■ WHAT THE EXERCISE ASKS
Pick every line out of the entries below that holds the string "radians", and report them.

Records contained in a dataset:
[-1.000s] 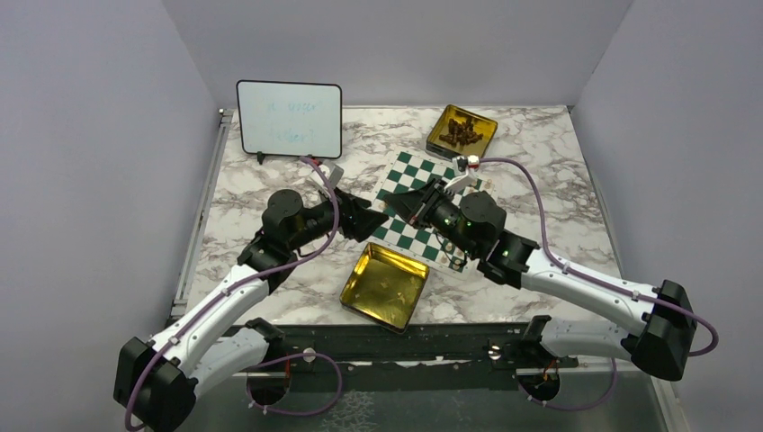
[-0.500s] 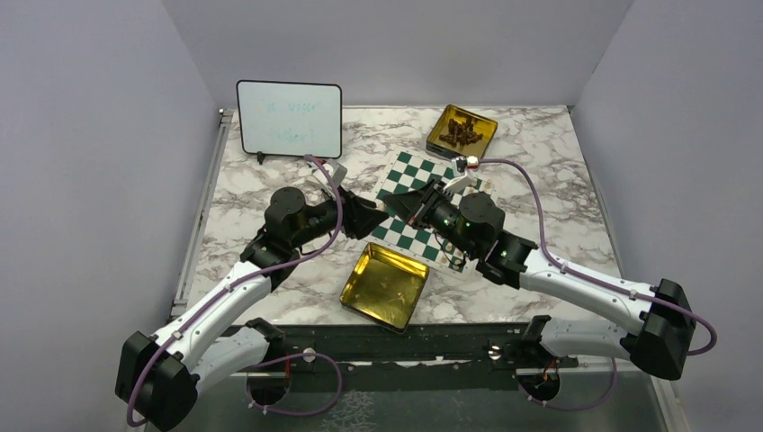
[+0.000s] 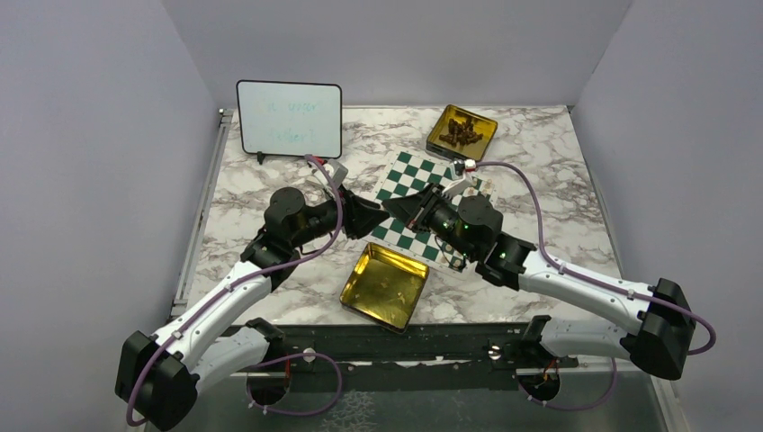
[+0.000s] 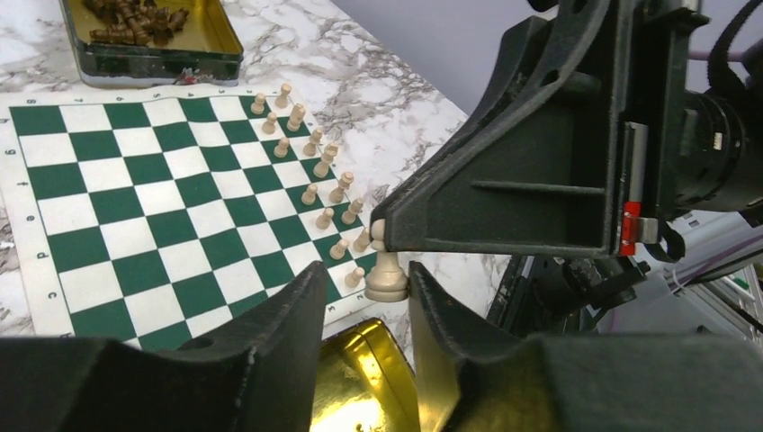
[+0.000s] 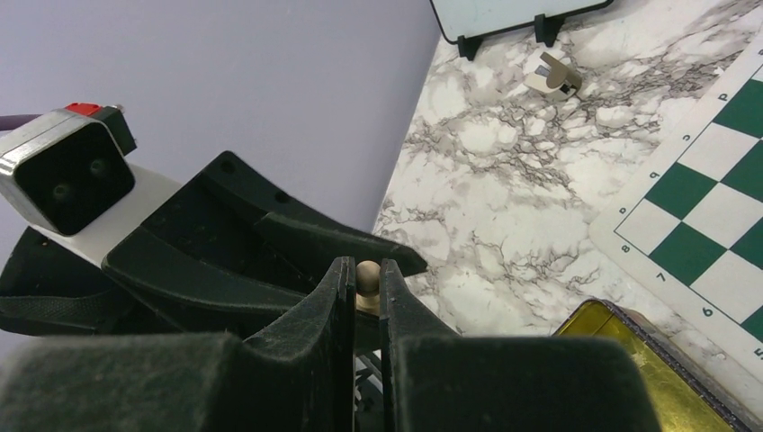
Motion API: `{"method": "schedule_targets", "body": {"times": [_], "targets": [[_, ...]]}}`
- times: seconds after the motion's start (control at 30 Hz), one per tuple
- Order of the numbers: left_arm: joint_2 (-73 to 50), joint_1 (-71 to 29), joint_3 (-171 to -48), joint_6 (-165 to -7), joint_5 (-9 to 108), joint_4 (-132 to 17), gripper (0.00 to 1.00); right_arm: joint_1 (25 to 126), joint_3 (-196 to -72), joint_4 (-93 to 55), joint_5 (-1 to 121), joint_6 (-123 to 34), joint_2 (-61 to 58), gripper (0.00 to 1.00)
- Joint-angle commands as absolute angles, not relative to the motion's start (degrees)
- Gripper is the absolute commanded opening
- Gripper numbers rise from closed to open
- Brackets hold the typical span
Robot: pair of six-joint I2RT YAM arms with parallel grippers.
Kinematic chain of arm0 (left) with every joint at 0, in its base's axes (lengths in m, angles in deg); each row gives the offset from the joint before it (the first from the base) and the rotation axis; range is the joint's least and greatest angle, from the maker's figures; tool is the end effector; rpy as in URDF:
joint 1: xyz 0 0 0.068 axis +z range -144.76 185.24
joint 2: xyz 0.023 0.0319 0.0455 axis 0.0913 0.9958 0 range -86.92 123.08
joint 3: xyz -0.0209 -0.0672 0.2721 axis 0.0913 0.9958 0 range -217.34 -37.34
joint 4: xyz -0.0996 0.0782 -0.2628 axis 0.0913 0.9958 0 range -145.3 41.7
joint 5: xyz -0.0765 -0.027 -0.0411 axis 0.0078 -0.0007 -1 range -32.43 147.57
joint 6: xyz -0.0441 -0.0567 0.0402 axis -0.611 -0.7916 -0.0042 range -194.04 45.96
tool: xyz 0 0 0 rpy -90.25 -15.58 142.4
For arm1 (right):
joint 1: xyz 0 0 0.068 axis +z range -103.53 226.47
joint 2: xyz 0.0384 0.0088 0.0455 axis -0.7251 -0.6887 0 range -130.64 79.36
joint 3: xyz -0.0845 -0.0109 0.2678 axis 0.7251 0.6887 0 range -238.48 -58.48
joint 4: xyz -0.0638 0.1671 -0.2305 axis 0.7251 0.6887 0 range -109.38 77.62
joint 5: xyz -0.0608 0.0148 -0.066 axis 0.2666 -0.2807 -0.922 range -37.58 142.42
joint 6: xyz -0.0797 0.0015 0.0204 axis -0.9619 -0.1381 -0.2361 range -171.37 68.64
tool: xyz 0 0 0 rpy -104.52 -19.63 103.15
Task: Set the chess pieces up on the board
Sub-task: Pick up the chess piece from the storage box.
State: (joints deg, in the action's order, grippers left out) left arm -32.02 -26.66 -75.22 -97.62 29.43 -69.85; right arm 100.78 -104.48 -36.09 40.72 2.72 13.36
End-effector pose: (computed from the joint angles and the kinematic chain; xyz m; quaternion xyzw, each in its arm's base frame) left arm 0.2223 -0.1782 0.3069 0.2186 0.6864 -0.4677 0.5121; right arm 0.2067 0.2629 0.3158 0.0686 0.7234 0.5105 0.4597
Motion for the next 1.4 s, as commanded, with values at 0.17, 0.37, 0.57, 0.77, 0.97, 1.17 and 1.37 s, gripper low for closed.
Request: {"method": "schedule_targets", "body": {"times": [0.17,0.37,0.57,0.77,0.97,1.17,1.37], "targets": [[-32.09,-26.88,-76.58,-97.59,26.63,-72.79,0.23,100.7,-103.33,-37.01,42.82,2.61,14.62,0.01],[-32.79,-26.87,-75.75,-96.21,25.97,-72.79,0.18,100.7,-102.05,-36.96,44.21,1.93,15.65,0.03],[-33.13,-26.88,-75.32,-94.03,24.61,-72.74,0.17,100.7,-101.02,-36.28,45.37,0.52,17.07,0.04],[-33.99,-26.87,-74.83,-89.5,21.93,-72.18,0.15,100.7,-100.78,-33.78,49.25,-3.27,18.99,0.04],[-34.53,-26.88,-74.09,-84.49,18.99,-71.67,0.15,100.7,-100.7,-31.73,56.3,-7.19,20.76,0.04],[-35.09,-26.89,-73.31,-81.21,13.94,-71.47,0.14,100.7,-102.68,-25.89,62.55,-11.17,20.24,0.04],[-35.46,-26.92,-72.59,-78.25,11.71,-71.07,0.13,100.7,-103.98,-22.76,66.73,-13.14,20.44,0.04]]}}
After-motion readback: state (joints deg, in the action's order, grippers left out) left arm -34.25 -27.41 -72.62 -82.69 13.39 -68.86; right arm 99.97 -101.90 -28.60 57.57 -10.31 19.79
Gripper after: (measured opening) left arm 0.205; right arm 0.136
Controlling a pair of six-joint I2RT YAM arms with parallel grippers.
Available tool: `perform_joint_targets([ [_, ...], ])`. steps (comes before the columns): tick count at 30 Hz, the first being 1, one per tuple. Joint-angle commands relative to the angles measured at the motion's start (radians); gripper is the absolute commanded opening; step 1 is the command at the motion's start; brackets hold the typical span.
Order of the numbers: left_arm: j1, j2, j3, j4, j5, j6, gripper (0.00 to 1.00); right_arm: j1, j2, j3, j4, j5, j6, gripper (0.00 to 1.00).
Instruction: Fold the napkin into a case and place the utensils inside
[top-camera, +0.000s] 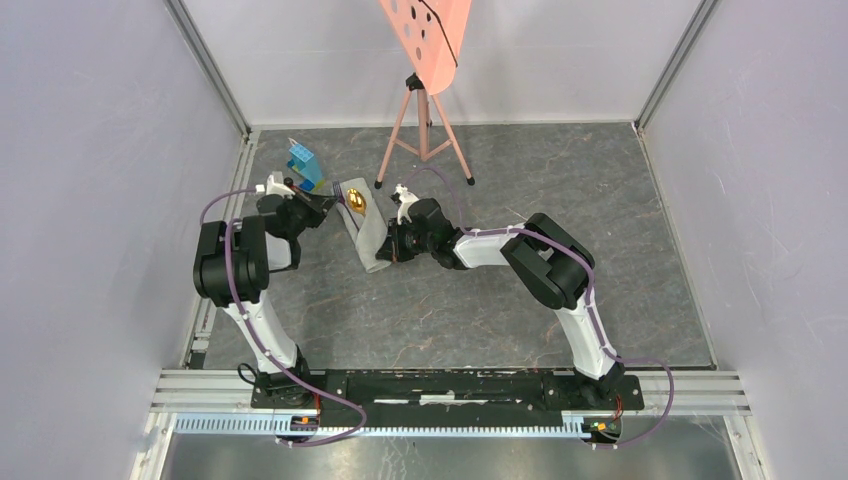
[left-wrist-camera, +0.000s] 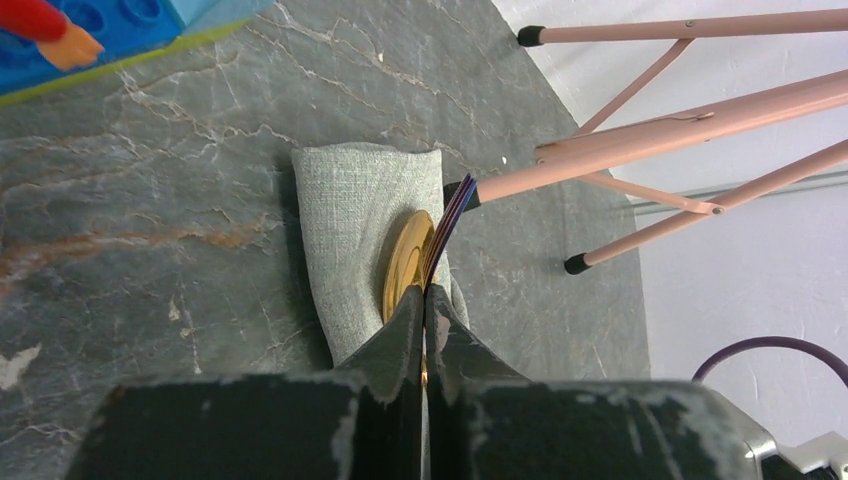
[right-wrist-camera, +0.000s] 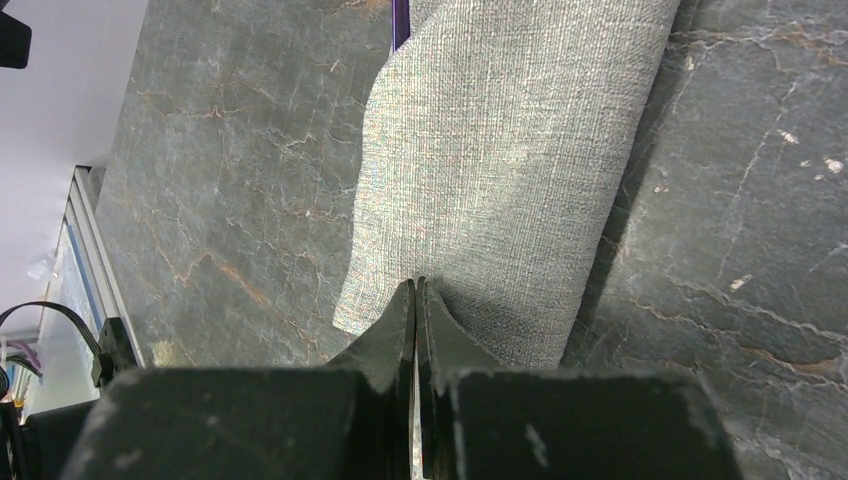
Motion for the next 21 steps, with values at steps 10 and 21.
perform_joint_targets([
  [10, -0.025, 0.007, -0.031, 0.018, 0.058, -0.098, 0.02, 0.001, 0.016, 0.03, 0.006, 0.006, -0.006, 0.0],
  [21, -0.038, 0.031, 0.015, -0.177, 0.055, -0.067, 0.02, 0.0, 0.01, 0.033, 0.002, 0.006, -0.008, 0.0],
])
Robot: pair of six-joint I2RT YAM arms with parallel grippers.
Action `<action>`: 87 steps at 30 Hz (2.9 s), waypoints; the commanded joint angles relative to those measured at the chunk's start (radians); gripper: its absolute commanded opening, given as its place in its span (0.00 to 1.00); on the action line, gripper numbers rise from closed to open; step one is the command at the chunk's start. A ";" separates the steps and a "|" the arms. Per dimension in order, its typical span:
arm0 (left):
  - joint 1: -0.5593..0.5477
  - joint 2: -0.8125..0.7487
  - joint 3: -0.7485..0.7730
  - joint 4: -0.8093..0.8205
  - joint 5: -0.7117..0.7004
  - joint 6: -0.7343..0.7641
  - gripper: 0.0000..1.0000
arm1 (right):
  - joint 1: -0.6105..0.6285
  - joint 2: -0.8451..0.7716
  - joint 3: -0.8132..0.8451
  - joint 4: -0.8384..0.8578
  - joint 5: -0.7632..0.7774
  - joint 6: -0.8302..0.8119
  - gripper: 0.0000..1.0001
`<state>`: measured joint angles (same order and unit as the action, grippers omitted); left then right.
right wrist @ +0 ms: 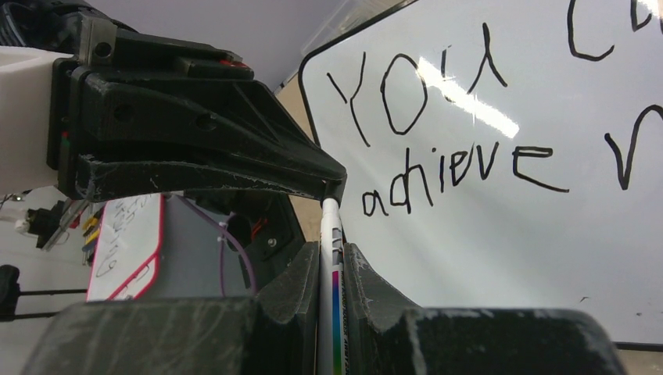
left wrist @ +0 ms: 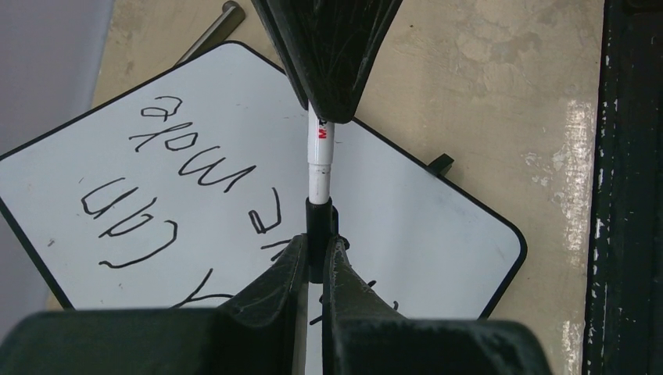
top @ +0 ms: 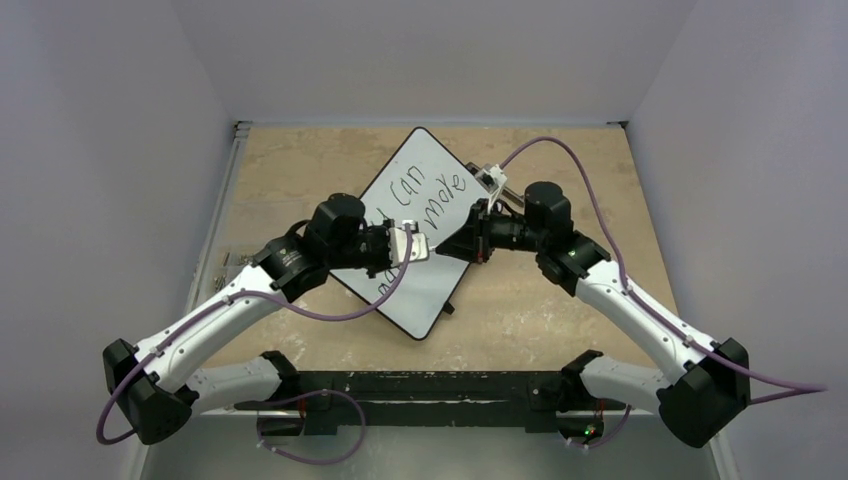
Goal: Write a sentence on the whiteboard
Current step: Insert the whiteboard marker without the cap into the pen cap, then put down the whiteboard marker at the center of the board.
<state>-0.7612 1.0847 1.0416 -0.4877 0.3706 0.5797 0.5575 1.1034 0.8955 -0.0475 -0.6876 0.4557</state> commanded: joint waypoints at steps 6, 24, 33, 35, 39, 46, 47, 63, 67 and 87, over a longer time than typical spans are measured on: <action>-0.050 0.027 0.053 0.009 -0.003 0.014 0.00 | 0.049 0.059 0.080 -0.118 0.048 -0.121 0.00; -0.121 0.082 0.072 0.041 -0.127 -0.014 0.00 | 0.166 0.131 0.072 -0.009 0.149 0.035 0.00; -0.196 0.032 0.040 0.115 -0.307 0.007 0.00 | 0.203 0.153 0.074 0.020 0.195 0.189 0.00; -0.213 0.014 0.022 0.143 -0.339 0.018 0.00 | 0.214 0.167 0.084 0.013 0.206 0.219 0.00; -0.233 -0.010 0.011 0.169 -0.367 0.020 0.00 | 0.235 0.201 0.098 0.009 0.216 0.262 0.00; -0.268 -0.067 -0.029 0.230 -0.403 0.034 0.00 | 0.260 0.253 0.134 0.008 0.234 0.309 0.00; -0.277 -0.084 -0.040 0.247 -0.408 0.042 0.00 | 0.262 0.259 0.143 0.006 0.239 0.317 0.00; -0.309 -0.114 -0.071 0.277 -0.456 0.068 0.00 | 0.275 0.283 0.211 -0.001 0.270 0.301 0.00; -0.309 -0.114 -0.068 0.263 -0.451 0.062 0.06 | 0.275 0.272 0.229 -0.026 0.302 0.274 0.00; -0.309 -0.117 -0.078 0.260 -0.504 0.059 0.80 | 0.273 0.136 0.280 -0.218 0.618 0.103 0.00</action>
<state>-1.0637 0.9833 0.9394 -0.2924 -0.1200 0.6434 0.8303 1.2797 1.1213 -0.2314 -0.1936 0.6243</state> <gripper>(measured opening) 0.775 0.102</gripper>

■ RESULT OF THE TASK
Available tool: `perform_joint_targets([ [_, ...], ])`. steps (comes before the columns): tick count at 30 Hz, the first being 1, one per tuple. Joint-angle commands relative to the angles measured at the motion's start (radians); gripper is the absolute commanded opening; step 1 is the command at the motion's start; brackets hold the typical span.
Action `<action>`: 87 steps at 30 Hz (2.9 s), waypoints; the commanded joint angles relative to those measured at the chunk's start (radians); gripper: its absolute commanded opening, given as its place in its span (0.00 to 1.00); on the action line, gripper numbers rise from closed to open; step one is the command at the chunk's start. A ";" separates the steps and a "|" the arms. Per dimension in order, its typical span:

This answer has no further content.